Pour environ 75% des échantillons d'eaux traitées ''qu'elles soient d'origine souterraine ou superficielle, aucune de ces 45 molécules'' n'a été quantifiée (hors caféine qui est aussi un marqueur de l'activité humaine). Pour les 25% d'échantillons ''positifs'' restants, les analyses ont en revanche révélé la présence simultanée d'une à quatre molécules. Hormis la caféine, il s'agit principalement de la carbamazépine (anti-épileptique) et de l'oxazépam (anxiolytique). 90% des échantillons ont présenté une concentration maximale cumulée inférieure à 25 nanogrammes par litre (ng/l), soit ''1.000 à un million de fois inférieures aux doses thérapeutiques'', selon les Agences. Mais pour 5% d'entre eux, elle était supérieure à 100 ng/l.

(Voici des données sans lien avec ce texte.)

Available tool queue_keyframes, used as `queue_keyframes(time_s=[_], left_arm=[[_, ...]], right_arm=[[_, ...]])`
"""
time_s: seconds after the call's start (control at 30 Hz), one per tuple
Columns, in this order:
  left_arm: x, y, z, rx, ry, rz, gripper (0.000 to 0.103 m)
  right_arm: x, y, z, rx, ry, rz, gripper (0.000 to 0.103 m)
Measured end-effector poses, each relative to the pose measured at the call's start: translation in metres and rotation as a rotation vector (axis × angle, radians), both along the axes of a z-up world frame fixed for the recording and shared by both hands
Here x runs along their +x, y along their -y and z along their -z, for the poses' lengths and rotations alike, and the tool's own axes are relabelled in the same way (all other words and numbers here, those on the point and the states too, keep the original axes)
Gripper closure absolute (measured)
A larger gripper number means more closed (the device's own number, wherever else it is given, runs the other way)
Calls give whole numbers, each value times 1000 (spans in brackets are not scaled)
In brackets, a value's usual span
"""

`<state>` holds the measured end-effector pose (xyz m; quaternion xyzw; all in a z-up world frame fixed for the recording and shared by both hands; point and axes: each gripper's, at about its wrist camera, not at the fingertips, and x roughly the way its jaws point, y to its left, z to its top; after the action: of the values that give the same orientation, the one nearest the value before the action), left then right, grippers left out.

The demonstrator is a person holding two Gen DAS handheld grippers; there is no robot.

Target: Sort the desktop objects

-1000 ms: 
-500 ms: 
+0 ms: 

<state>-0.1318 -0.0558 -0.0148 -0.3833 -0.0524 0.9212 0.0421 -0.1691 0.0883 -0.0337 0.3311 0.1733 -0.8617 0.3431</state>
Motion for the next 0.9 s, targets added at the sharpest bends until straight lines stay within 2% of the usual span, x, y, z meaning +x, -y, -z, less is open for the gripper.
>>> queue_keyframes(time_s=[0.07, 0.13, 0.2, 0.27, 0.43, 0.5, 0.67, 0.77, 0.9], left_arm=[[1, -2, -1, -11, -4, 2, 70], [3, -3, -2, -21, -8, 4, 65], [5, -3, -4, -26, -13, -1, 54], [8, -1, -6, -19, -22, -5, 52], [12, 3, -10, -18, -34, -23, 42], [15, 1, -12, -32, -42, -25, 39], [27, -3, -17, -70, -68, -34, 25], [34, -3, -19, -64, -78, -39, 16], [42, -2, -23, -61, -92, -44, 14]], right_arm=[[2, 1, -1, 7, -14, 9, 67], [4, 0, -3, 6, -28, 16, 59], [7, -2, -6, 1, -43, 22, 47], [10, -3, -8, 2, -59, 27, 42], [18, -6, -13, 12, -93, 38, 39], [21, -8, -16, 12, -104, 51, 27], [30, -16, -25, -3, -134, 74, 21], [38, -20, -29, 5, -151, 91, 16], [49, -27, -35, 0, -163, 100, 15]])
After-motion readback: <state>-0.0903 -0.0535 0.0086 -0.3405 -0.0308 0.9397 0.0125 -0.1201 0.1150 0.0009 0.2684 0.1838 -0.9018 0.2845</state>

Concernant les eaux brutes, on retrouve les trois mêmes molécules (caféine, carbamazépine et oxazépam). Toutefois, 30 molécules ont été détectées au moins une fois (contre 19) dont 16 à des concentrations parfois plus fortes que dans  les eaux traitées. ''La valeur maximale retrouvée n'excède pas 450 ng/L et ne concerne qu'une seule substance'', expliquent les deux agences.

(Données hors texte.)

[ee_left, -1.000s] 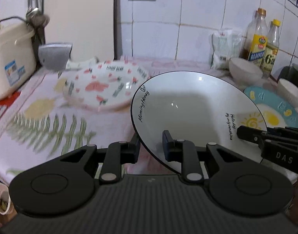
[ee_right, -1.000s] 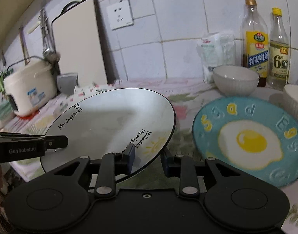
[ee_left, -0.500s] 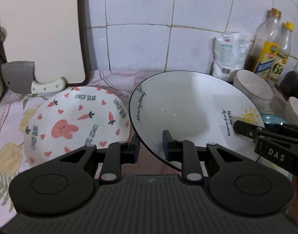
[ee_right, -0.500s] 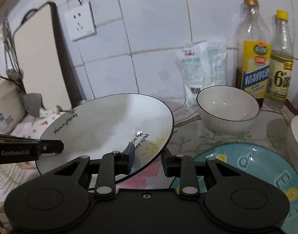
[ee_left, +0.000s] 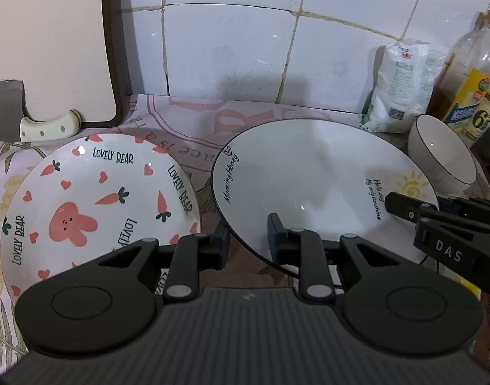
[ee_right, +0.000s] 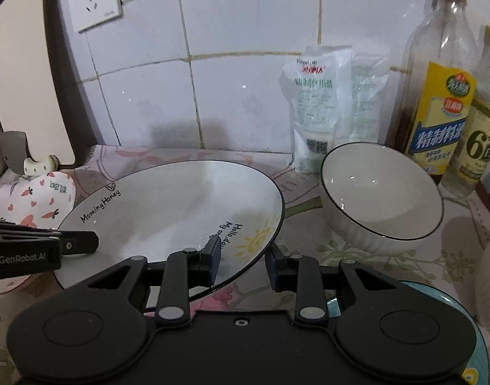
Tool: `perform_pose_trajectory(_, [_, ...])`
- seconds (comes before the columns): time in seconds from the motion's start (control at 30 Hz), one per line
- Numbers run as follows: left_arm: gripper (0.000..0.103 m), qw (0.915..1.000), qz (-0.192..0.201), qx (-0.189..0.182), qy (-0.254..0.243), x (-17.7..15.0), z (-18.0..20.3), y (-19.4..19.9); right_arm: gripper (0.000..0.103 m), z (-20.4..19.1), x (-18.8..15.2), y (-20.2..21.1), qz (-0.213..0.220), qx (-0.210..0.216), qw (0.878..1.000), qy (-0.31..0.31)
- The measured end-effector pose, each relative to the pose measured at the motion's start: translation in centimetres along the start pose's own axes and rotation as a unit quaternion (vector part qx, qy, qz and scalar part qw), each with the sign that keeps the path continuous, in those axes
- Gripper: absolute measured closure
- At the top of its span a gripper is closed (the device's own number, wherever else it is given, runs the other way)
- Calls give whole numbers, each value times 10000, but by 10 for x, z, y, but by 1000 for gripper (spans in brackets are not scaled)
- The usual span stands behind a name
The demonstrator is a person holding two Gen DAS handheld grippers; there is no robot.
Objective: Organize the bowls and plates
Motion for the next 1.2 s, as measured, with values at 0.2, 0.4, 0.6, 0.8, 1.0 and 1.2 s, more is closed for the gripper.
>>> perform_pose_trajectory(0.2, [74,9984,-434,152,-331,-3,7,4,64,5,-14,-6,-665,-1,9958,-635])
perform_pose_trajectory(0.4, [57,9965,-15,209,-810,-3,5,43,55,-2,-16,15,-622,-52,9971,-446])
perform_pose_trajectory(0.6, [39,9935,256,92,-1104,2,-1,99,54,-3,-1,61,-319,178,9971,-661])
perform_pose_trajectory(0.8, [35,9949,229,-253,-952,6,-12,145,49,-13,18,106,12,382,9975,-588])
perform_pose_trajectory(1.0, [30,9942,301,-474,-917,6,-22,186,39,-33,27,142,180,658,9970,-358])
perform_pose_trajectory(1.2, [28,9928,323,-519,-1026,0,-35,215,37,-63,29,169,281,959,9950,-82])
Point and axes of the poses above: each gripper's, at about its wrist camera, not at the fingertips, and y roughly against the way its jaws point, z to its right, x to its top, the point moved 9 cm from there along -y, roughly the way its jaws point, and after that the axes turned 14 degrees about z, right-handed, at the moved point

Les résultats de cette étude ont également montré que la carbamazépine pourrait constituer ''une molécule ''témoin'' attestant de la présence et de la persistance de médicaments dans l'eau''. Les trois principales molécules détectées feront l'objet ''d'une évaluation sanitaire et environnementale'' par les deux Agences.

Cette étude s'inscrit dans le cadre d'un plan interministériel d'actions sur les résidus de médicaments dans les eaux. La publication du plan d'actions est prévue pour le 1er trimestre 2011.